• EXERCISE OBJECTIVE: Repeat the whole listing exactly as written.

DATASET SECTION Start Marker

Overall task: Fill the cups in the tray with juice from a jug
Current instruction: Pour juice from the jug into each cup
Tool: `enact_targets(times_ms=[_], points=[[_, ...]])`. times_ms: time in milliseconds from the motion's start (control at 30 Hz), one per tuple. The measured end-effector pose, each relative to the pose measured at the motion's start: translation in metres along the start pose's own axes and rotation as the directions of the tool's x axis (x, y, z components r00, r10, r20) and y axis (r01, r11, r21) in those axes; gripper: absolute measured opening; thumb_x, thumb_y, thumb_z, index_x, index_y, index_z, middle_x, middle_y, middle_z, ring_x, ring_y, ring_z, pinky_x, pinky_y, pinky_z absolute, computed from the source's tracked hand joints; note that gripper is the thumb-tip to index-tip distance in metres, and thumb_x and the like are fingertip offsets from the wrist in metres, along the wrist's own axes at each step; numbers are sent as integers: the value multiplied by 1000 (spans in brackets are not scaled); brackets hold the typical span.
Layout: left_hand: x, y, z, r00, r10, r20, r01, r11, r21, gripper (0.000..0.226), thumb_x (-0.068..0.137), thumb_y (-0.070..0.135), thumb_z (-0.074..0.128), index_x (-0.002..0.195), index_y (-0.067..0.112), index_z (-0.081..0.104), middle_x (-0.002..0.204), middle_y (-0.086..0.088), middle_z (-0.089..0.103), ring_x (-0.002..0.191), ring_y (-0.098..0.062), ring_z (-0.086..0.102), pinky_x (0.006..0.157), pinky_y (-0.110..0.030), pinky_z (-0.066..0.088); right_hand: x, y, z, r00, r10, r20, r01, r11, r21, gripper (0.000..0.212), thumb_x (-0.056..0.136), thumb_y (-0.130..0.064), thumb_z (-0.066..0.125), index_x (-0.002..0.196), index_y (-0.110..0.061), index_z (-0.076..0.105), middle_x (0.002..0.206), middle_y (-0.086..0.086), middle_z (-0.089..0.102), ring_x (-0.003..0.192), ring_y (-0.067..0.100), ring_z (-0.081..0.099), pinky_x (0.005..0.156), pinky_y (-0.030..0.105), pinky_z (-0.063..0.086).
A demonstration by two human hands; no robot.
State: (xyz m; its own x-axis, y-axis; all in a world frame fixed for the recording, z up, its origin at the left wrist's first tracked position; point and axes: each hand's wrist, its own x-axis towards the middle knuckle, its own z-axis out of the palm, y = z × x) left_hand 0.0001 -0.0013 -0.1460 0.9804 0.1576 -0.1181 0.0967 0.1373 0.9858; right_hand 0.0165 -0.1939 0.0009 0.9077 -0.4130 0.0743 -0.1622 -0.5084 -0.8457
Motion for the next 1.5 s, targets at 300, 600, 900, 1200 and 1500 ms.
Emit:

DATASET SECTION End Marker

• REPLY TO THE EXERCISE:
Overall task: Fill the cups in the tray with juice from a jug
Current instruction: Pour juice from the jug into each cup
Tool: `enact_targets(times_ms=[_], points=[[_, ...]])`. times_ms: time in milliseconds from the motion's start (control at 30 Hz), one per tuple. The measured end-effector pose, each relative to the pose measured at the motion's start: translation in metres along the start pose's own axes and rotation as the directions of the tool's x axis (x, y, z components r00, r10, r20) and y axis (r01, r11, r21) in those axes; gripper: absolute measured opening; thumb_x, thumb_y, thumb_z, index_x, index_y, index_z, middle_x, middle_y, middle_z, ring_x, ring_y, ring_z, pinky_x, pinky_y, pinky_z absolute, computed from the source's tracked hand joints; note that gripper is the thumb-tip to index-tip distance in metres, and thumb_x and the like are fingertip offsets from the wrist in metres, along the wrist's own axes at each step; numbers are sent as integers: the value multiplied by 1000 (spans in brackets are not scaled); brackets hold the typical span.
Layout: left_hand: x, y, z, r00, r10, r20, r01, r11, r21, gripper (0.000..0.226), thumb_x (-0.068..0.137), thumb_y (-0.070..0.135), thumb_z (-0.074..0.128), index_x (-0.002..0.195), index_y (-0.067..0.112), index_z (-0.081..0.104), middle_x (-0.002..0.204), middle_y (-0.086..0.088), middle_z (-0.089..0.103), ring_x (-0.002..0.191), ring_y (-0.098..0.062), ring_z (-0.086..0.102), pinky_x (0.006..0.157), pinky_y (-0.110..0.030), pinky_z (-0.066..0.088); right_hand: x, y, z, r00, r10, r20, r01, r11, r21, gripper (0.000..0.212), thumb_x (-0.056..0.136), thumb_y (-0.130..0.064), thumb_z (-0.066..0.125), index_x (-0.002..0.196), index_y (-0.110..0.061), index_z (-0.076..0.105), middle_x (0.002..0.206), middle_y (-0.086..0.086), middle_z (-0.089..0.102), ring_x (-0.003..0.192), ring_y (-0.067..0.100), ring_z (-0.081..0.099), pinky_x (0.005..0.156), pinky_y (-0.030..0.105), pinky_z (-0.063..0.086).
A demonstration by two human hands; no robot.
State: (xyz m; its own x-axis, y-axis; all in a world frame fixed for the recording, z up, its origin at the left wrist's first tracked position; point and axes: each hand's wrist, its own x-axis towards the middle knuckle, its own z-axis out of the palm, y = z × x) left_hand 0.0001 -0.0013 -0.1460 0.9804 0.1576 -0.1181 0.0967 0.1373 0.9858; right_hand 0.0165 -0.1939 0.0009 0.9077 -0.4130 0.0743 -0.1622 -0.5084 -0.8457
Motion for the next 1.5 s, targets at 300, 600, 900, 1200 and 1500 ms.
Emit:

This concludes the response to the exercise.